_Assignment:_ The answer consists solely of the listing's lines from the first through the line containing "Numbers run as", each reproduced exactly.

_Stored data:_
= Beginning of Section =

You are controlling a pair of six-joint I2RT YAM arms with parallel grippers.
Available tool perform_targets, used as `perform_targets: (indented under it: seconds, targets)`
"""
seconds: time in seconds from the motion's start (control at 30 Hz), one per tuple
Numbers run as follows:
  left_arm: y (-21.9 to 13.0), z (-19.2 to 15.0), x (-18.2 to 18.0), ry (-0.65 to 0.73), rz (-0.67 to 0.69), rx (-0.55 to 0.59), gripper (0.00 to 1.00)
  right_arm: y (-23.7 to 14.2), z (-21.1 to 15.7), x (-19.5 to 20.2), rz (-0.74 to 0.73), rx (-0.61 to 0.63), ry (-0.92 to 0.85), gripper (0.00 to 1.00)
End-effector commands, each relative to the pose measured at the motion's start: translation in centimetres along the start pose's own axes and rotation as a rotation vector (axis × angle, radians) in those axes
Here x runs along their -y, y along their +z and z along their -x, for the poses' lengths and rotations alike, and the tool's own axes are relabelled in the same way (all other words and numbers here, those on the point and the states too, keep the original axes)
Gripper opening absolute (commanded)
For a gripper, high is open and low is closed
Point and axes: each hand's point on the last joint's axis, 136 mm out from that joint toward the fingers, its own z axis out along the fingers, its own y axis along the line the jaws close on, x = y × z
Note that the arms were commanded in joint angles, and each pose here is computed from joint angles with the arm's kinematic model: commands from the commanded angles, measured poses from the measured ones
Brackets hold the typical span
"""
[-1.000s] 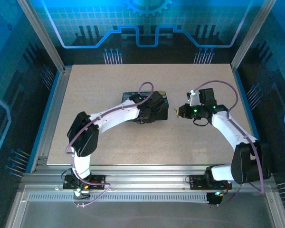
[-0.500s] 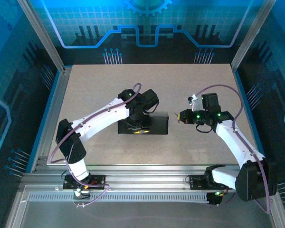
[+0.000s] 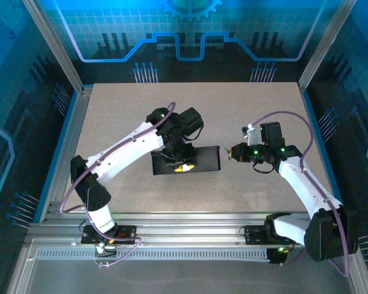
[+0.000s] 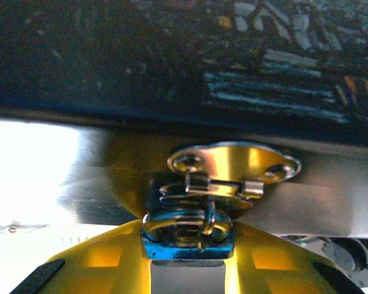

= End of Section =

_Written answer:_
You are controlling a pair of six-joint I2RT YAM arms with parallel grippers.
Available tool perform_targets, used as `perform_targets: (indented under it: seconds, targets)`
"""
seconds: time in seconds from the motion's start (control at 30 Hz), one per tuple
Numbers run as follows:

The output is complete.